━━ RECORDS SUPPLIED

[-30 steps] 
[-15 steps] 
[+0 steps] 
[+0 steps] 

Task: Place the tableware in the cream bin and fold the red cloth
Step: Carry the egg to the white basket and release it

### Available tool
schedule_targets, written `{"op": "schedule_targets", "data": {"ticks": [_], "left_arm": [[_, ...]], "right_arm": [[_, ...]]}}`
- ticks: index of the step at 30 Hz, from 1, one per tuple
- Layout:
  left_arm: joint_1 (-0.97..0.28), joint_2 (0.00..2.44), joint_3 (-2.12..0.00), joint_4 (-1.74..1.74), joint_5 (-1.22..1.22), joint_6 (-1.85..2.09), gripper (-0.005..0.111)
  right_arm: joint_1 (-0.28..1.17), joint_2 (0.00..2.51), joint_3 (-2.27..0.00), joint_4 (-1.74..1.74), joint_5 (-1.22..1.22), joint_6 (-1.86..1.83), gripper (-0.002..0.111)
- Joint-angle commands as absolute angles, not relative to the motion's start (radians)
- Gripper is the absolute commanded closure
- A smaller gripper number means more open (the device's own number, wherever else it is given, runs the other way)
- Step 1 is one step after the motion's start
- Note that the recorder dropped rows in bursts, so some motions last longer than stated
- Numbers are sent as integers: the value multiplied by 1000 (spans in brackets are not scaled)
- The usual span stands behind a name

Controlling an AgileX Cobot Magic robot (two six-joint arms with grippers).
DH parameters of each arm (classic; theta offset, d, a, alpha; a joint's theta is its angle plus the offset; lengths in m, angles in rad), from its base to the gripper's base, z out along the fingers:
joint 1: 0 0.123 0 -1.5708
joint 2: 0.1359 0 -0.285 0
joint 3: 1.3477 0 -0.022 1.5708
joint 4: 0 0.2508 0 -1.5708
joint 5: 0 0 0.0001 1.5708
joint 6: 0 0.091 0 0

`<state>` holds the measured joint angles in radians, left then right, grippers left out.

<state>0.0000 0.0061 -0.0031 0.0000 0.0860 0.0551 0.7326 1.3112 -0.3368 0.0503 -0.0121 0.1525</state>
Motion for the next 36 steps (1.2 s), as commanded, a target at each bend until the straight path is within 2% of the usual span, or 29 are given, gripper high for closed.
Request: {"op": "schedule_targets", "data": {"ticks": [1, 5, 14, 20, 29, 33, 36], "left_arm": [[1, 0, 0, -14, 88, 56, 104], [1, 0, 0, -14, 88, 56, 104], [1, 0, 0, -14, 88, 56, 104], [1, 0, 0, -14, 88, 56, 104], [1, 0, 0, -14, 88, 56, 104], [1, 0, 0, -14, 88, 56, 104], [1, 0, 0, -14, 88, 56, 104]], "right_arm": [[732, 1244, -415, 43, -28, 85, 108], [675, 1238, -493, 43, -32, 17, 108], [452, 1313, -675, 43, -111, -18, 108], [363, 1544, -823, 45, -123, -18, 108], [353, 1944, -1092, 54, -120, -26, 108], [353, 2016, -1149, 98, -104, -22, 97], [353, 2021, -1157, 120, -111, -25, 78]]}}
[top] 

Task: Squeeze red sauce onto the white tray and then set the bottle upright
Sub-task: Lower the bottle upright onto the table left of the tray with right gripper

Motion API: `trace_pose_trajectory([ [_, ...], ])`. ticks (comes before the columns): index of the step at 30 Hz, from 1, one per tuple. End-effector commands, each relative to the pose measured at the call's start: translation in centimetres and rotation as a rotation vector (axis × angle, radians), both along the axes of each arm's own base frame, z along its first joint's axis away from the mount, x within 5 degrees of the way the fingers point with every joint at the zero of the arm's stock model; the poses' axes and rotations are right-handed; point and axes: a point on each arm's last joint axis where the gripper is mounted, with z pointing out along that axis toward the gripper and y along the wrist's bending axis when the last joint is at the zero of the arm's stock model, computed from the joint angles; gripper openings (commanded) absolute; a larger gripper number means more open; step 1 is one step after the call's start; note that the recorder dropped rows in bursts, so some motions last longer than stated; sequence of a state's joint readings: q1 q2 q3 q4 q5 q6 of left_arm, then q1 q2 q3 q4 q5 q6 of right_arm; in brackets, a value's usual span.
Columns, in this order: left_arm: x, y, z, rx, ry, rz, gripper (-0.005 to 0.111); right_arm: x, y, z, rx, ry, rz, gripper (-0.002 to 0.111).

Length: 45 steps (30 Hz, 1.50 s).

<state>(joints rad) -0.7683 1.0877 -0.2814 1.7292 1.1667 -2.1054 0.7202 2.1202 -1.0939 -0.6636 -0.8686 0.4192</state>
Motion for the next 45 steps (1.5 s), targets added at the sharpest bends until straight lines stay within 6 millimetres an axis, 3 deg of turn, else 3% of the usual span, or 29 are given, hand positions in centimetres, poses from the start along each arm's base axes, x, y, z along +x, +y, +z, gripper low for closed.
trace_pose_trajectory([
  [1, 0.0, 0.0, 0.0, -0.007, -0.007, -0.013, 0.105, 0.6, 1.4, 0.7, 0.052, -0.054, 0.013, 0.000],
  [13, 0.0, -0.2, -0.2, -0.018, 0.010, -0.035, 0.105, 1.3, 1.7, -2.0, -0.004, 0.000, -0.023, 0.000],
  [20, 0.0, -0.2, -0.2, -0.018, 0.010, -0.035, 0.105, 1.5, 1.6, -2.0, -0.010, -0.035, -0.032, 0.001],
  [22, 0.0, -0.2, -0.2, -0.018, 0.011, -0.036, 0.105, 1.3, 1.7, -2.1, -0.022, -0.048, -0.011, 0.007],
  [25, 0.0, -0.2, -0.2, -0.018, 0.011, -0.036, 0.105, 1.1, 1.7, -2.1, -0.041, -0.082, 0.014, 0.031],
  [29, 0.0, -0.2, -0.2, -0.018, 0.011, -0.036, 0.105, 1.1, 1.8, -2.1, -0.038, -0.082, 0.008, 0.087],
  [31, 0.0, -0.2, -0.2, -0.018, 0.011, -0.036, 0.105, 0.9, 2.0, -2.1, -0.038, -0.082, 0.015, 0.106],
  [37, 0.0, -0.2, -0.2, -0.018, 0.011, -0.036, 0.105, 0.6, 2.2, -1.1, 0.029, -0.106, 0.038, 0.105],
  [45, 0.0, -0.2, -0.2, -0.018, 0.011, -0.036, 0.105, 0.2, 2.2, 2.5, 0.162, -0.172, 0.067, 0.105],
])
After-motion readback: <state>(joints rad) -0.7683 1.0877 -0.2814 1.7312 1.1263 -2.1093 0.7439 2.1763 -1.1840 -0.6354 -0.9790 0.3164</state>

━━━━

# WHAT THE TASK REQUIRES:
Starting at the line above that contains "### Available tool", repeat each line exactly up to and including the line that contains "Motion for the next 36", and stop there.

# THE COMPLETED TASK:
### Available tool
schedule_targets, written `{"op": "schedule_targets", "data": {"ticks": [_], "left_arm": [[_, ...]], "right_arm": [[_, ...]]}}`
- ticks: index of the step at 30 Hz, from 1, one per tuple
- Layout:
  left_arm: joint_1 (-0.97..0.28), joint_2 (0.00..2.44), joint_3 (-2.12..0.00), joint_4 (-1.74..1.74), joint_5 (-1.22..1.22), joint_6 (-1.85..2.09), gripper (-0.005..0.111)
  right_arm: joint_1 (-0.28..1.17), joint_2 (0.00..2.51), joint_3 (-2.27..0.00), joint_4 (-1.74..1.74), joint_5 (-1.22..1.22), joint_6 (-1.86..1.83), gripper (-0.002..0.111)
- Joint-angle commands as absolute angles, not relative to the motion's start (radians)
- Gripper is the absolute commanded closure
- A smaller gripper number means more open (the device's own number, wherever else it is given, runs the other way)
- Step 1 is one step after the motion's start
- Note that the recorder dropped rows in bursts, so some motions last longer than stated
- Numbers are sent as integers: the value multiplied by 1000 (spans in brackets are not scaled)
- The usual span stands behind a name

Controlling an AgileX Cobot Magic robot (two six-joint arms with grippers).
DH parameters of each arm (classic; theta offset, d, a, alpha; a joint's theta is its angle plus the offset; lengths in m, angles in rad), from its base to the gripper's base, z out along the fingers:
joint 1: 0 0.123 0 -1.5708
joint 2: 0.1359 0 -0.285 0
joint 3: 1.3477 0 -0.022 1.5708
joint 4: 0 0.2508 0 -1.5708
joint 5: 0 0 0.0001 1.5708
joint 6: 0 0.091 0 0

`<state>` holds the measured joint angles in radians, left then right, grippers left out.

<state>0.0000 0.0061 -0.0031 0.0000 0.0860 0.0551 0.7326 1.3112 -0.3368 0.0503 -0.0121 0.1525</state>
Motion for the next 36 steps (1.2 s), as commanded, a target at each bend until the straight path is within 2% of the usual span, or 29 are given, gripper high for closed.

The answer given here is complete.